When people think of love, the image of a red rose often comes to mind. In fact, artists and writers have gravitated to the image of the rose so much over the centuries that it has become a cliché. And yet, we still love them. We love to give them to show our love for another, and many of us still love the plants themselves for their beauty and seemingly endless variety.
Over the past 2500 years, countless gardeners and horticulturalists have succeeded at breeding thousands of colorful and exotic-looking rose cultivars. With the commercialization of flowers as gifts, roses quickly became the centerpiece of an ever-expanding global industry (flower sales in the US alone top 30 billion dollars annually.) And yet, how often do you hear about the fruit of these plants – the rose hip? Once the beautiful flowers are gone, the little red fruits left behind offer their own gifts to anyone willing to do a bit of work.
Every September, I harvest the bulk of the hips from my rose bushes. Given the tangle of branches that have developed over the past few years from lack of pruning, the harvesting process can be somewhat painful. When I am finished, my arms are sometimes marked with small scratches – but at the same time, my bag is also filled with nutritious, medicinal rose hips!
Rose hips are the tasty end-point fruits that follow flowering. They’re so loaded with vitamin C that they outrank oranges by a two-to-one margin. They also contain vitamin A, calcium, iron and other beneficial minerals. Given that September is the beginning of the slide into cold and flu season, rose hips are a great immune-system tonic to have on hand.

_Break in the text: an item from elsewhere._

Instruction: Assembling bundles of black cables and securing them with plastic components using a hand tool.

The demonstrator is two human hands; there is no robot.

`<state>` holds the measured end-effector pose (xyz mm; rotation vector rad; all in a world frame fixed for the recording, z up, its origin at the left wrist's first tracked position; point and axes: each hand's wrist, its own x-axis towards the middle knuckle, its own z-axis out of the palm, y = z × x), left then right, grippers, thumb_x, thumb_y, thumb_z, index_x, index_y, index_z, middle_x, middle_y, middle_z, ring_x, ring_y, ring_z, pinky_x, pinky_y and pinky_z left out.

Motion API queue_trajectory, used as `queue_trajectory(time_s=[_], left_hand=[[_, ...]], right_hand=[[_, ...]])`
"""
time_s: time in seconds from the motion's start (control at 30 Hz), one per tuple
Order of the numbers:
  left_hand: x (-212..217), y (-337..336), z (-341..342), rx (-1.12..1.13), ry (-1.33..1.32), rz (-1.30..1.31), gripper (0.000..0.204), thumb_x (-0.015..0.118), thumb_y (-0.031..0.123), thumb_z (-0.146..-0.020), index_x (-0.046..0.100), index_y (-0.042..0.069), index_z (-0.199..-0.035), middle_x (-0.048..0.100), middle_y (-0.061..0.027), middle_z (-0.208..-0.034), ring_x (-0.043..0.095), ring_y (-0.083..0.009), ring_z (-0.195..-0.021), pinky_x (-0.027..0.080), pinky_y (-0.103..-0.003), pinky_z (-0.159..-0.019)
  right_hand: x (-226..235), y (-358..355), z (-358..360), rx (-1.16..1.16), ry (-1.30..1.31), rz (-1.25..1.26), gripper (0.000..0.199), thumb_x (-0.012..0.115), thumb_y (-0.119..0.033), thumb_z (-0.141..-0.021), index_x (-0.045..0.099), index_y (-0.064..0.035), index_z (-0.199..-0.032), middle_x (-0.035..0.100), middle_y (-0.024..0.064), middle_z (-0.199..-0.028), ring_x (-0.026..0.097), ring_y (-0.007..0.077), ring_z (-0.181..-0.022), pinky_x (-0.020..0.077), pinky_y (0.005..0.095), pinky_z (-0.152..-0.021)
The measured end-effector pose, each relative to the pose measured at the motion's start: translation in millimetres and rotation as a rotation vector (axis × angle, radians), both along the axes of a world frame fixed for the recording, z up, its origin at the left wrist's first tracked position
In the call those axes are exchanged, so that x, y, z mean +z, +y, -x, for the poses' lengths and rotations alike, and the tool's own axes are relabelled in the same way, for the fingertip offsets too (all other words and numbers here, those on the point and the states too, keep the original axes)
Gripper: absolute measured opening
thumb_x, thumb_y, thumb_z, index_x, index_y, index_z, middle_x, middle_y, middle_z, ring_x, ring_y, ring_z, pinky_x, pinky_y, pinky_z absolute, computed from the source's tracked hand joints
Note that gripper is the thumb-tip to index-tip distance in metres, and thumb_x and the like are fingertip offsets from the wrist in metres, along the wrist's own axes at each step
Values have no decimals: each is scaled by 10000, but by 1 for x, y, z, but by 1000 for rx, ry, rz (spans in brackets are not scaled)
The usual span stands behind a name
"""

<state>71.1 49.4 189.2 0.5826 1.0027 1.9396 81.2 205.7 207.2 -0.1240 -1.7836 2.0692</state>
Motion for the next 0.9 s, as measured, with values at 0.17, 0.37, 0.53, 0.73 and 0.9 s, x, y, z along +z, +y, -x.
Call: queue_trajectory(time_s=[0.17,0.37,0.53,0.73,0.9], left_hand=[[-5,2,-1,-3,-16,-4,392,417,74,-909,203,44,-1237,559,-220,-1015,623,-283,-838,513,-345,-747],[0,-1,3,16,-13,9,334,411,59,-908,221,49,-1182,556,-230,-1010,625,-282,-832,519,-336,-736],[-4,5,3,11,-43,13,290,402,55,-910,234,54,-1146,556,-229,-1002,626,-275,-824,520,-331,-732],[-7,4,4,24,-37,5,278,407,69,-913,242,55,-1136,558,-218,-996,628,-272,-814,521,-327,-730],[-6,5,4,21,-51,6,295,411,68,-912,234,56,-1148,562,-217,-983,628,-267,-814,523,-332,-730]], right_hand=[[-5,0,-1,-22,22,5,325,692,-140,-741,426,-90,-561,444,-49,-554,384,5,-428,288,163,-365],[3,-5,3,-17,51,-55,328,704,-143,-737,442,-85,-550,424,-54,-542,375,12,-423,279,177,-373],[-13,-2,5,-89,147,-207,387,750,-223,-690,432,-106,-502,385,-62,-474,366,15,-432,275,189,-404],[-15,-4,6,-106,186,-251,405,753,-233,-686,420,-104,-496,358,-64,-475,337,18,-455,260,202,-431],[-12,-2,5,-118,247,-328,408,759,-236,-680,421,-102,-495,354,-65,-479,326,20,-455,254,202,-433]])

Rose hips can also be added to your favorite tea mixture, not only for immune system support, but also for flavoring – especially with dull or bitter herbal blends. The fruit acids and pectin content in rose hips support the kidneys, and their antioxidant content supports the heart and general tissue health.
Harvest rose hips that are orange or bright red. If you live in colder locales, they get sweeter if left on the plant until after the first frost. If you opt to wait, though, make sure you pick them very soon after because they tend to go brown rather quickly.

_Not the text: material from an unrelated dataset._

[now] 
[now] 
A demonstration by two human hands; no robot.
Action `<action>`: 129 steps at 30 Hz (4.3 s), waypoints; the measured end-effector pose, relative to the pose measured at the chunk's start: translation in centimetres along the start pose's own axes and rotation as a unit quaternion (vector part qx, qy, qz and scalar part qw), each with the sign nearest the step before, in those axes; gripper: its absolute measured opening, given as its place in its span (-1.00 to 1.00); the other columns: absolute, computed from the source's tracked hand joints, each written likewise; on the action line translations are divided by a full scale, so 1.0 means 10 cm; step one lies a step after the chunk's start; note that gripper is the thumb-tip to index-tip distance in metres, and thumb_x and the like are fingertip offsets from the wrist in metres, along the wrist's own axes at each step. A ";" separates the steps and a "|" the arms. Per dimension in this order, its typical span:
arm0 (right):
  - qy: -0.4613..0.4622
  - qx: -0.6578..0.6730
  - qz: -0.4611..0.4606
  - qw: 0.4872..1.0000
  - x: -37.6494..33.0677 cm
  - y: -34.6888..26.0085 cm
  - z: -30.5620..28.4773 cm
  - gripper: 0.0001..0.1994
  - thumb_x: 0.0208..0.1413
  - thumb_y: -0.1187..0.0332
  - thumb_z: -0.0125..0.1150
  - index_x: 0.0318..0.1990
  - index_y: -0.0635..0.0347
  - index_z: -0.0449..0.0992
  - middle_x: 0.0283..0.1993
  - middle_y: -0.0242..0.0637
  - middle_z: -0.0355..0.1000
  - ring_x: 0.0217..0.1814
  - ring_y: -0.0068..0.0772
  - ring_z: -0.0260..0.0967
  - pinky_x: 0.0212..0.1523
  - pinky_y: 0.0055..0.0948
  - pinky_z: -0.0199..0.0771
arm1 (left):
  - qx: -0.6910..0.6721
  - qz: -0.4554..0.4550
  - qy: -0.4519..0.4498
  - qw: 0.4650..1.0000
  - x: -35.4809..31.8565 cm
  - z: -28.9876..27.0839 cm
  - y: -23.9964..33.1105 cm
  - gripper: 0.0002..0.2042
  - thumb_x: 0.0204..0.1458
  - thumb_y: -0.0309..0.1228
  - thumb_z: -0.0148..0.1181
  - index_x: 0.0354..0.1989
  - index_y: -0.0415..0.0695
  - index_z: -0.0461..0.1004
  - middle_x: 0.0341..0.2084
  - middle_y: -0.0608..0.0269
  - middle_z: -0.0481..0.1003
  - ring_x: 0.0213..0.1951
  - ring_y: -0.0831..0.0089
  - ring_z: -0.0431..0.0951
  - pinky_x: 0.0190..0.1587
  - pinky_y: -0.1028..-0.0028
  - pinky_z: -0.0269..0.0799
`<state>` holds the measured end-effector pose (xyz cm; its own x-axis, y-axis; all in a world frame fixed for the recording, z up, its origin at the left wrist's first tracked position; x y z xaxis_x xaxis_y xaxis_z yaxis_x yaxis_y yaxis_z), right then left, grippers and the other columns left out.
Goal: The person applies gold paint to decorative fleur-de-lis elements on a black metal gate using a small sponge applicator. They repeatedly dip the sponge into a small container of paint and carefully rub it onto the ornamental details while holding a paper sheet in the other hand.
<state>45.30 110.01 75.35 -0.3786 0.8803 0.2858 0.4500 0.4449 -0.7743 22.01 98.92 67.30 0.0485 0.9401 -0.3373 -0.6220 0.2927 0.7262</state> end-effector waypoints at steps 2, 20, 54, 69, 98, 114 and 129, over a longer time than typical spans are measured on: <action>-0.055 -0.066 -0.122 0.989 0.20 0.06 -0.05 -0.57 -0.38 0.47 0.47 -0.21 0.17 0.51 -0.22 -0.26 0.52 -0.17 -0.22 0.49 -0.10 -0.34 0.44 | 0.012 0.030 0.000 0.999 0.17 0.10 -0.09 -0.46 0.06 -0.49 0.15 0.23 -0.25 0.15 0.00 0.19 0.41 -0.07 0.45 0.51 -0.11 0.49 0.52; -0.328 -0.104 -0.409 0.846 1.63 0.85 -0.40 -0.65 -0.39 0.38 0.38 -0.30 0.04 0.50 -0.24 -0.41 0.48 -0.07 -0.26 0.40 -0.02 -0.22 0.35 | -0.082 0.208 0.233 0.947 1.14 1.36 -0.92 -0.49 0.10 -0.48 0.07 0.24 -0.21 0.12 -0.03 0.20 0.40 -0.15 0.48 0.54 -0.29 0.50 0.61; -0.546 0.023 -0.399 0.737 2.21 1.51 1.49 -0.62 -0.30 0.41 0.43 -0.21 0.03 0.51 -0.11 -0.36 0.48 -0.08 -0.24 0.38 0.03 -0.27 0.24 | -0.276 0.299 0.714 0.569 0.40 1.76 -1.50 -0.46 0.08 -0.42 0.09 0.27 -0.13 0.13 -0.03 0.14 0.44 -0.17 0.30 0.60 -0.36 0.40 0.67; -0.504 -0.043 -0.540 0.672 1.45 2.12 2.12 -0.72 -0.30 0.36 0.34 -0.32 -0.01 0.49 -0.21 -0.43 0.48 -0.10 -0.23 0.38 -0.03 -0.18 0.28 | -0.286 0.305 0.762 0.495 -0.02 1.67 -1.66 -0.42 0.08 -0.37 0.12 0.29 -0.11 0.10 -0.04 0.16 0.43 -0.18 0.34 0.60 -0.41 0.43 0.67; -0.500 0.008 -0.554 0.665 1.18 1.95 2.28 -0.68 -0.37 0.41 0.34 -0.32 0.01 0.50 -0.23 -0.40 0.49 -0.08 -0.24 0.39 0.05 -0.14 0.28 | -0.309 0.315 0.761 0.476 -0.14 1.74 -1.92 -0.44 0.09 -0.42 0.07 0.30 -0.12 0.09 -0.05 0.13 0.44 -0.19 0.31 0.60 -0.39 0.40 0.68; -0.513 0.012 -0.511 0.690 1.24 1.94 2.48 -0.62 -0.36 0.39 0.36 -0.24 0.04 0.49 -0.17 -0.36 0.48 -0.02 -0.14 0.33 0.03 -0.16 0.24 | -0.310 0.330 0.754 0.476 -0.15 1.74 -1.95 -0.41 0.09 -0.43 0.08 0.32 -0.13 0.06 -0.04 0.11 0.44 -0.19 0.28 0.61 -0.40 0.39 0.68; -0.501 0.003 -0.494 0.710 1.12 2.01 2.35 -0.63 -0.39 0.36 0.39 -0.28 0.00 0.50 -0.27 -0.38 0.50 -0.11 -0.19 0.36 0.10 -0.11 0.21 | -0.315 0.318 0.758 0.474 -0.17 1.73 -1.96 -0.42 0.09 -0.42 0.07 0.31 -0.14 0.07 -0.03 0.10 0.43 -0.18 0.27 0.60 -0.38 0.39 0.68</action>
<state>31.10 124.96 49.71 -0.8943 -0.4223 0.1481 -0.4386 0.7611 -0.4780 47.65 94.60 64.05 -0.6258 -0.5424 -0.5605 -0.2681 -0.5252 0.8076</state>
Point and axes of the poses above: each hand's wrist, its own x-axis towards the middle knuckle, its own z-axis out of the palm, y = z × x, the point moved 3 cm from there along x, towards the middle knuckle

I often tell people that when I pick nettle and it stings me, it’s the plant teaching me and testing my willingness to be in close relationship with it. The same can be said of rose hips. Even if you prune your rose bushes well, it’s difficult to avoid getting spiked altogether. Good gloves will prevent most problems, but it’s also good to be open to experiencing working with the whole plant, thorns and all.
May you be blessed with rose hips this autumn!